NOIDA (Uttar Pradesh): The towers, taller than Qutub Minar in the national capital, include Apex (32 storeys) and Ceyane (29 storeys), which are part of the Emerald Court, were found to be in violation of multiple regulations regarding construction following which a long legal battle was fought in the Allahabad High Court and then the Supreme Court of India which culminated in favour of the Residents Welfare Association.
The story began after a plot was allotted to Supertech Ltd in 2004 by the New Okhla Industrial Development Authority (NOIDA) for the development of a housing society which came to be known as Emerald Court.
In 2005, the building plan for the construction of 14 towers with 10 floors each for a housing society was approved by the Authority according to the New Okhla Industrial Development Area Building Regulations and Directions 1986. Supertech was given permission to construct 14 towers with 10 storeys each.
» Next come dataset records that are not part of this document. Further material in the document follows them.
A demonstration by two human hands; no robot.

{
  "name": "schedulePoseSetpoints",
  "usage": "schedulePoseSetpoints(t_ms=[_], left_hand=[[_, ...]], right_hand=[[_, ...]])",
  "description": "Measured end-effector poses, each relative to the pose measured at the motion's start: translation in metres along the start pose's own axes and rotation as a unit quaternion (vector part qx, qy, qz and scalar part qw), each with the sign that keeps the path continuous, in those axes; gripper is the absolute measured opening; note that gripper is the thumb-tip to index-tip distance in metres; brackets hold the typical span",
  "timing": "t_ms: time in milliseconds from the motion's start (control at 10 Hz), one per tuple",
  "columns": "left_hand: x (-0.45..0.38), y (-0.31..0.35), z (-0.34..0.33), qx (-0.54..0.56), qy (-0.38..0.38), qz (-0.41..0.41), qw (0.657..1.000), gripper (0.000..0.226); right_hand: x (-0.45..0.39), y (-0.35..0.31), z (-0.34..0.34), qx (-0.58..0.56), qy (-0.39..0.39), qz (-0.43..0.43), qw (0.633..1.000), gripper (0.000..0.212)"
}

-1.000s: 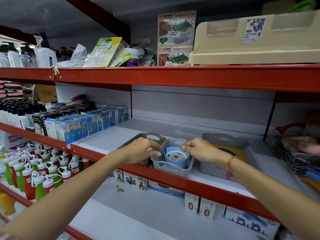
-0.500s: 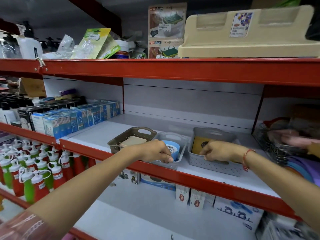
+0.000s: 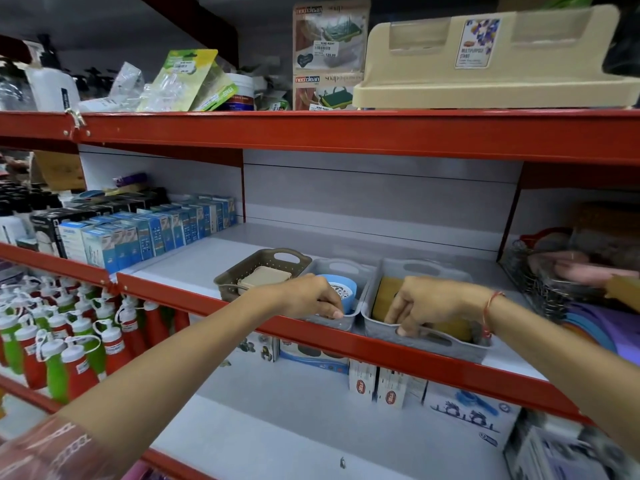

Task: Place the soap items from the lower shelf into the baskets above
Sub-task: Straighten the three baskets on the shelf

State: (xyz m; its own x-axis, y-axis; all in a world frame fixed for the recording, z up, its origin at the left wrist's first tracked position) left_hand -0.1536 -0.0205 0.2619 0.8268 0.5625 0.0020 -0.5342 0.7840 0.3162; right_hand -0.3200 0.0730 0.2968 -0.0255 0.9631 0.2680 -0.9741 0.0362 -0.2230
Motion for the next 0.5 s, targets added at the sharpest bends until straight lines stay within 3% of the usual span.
schedulePoseSetpoints(t_ms=[200,300,400,500], left_hand=[[0.001,0.002,0.000,-0.004,-0.005,0.002,1.000,0.028],[0.005,0.008,0.005,-0.020,-0.017,0.006,1.000,0.031],[0.008,0.016,0.028,-0.039,0.040,-0.004,0.998,0.035],[0.021,0.028,0.067,-0.081,0.170,-0.017,0.982,0.035]], right_hand=[[0.000,-0.003,0.000,0.017,-0.018,-0.014,1.000,0.036],[0.001,-0.015,0.005,0.040,0.021,0.004,0.999,0.028],[0.007,-0.035,0.028,0.036,0.189,0.038,0.981,0.022],[0.019,-0.063,0.051,0.007,0.348,0.089,0.933,0.025]])
Point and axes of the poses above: each hand's wrist, its own x-axis away from the middle knuckle, its own z-axis out of the back of the hand, y = z × x, the point moved 4 cm from there along -x, towards the middle knuckle, and after that the axes turned 2 degrees about -z, right-handed, at the moved point
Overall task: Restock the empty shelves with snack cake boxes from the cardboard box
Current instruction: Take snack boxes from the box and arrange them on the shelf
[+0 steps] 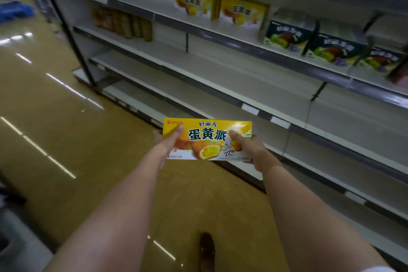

However, the restriction on the maximum height was imposed to be 37 metres. As per the original plan, 14 towers with 10 storeys each and a shopping complex along with a garden area constituted the project.
In June 2006, the company received additional land for the construction with the terms being the same. The plan was revised. According to the new plan, two more towers had to come up, in which the garden was scrapped. In 2009, the final plan was the construction of two towers Apex and Ceyane with 40 floors each while the plan was yet to be approved.
In 2011, the Residents Welfare Association filed a petition in the Allahabad High Court. It was alleged that the UP Apartment Owners Act, 2010 was breached during the construction of the towers.
The homeowners claimed that the two towers had less than 16 metres of distance between them which was in violation of the law. The original space designated for the garden in the original plan was allegedly used to erect the twin towers.
In 2012, the Authority approved the new plan proposed in 2009, ahead of the commencement of hearing in the Allahabad High Court.
In April 2014, the Allahabad High Court delivered the judgment in favour of the RWA while also passing an order to demolish the twin towers.
It asked Supertech to demolish the towers at its own expense and also refund the money of the homebuyers along with 14 per cent interest.
In May 2014, the Noida Authority and Supertech moved the Supreme Court stating that the construction of the twin towers were according to the regulations.
In August 2021, however, the Supreme Court affirmed the order of the Allahabad High Court and ordered to demolish the towers while also stating that the construction had been made in violation of the regulations.
The Supreme Court has said that the date of demolition may be confirmed as August 28, with a "bandwidth of seven days" between August 29 to September 4, to take into account any marginal delay on account of technical reasons or weather conditions.
The twin towers will finally be demolished today. However, the health impact of the resulting dust on residents will be minimal as experts overseeing the demolition will take steps to control the impact. Dr Mrinal Sircar, Head Pulmonology and Critical Care, Fortis Noida said, "When you demolish a big structure like that, there will be dust and there would be some smoke because you are using explosives.
So, the direction of the air matters. The direction of the wind should also be taken into consideration. Demolishing like this or rather an explosion happening in the open air is much safer than say underground mines."
"The dust and gases will get diluted in the air and will get dispersed. The experts who are involved in such big demolitions will take care of all these things," Dr Sircar added.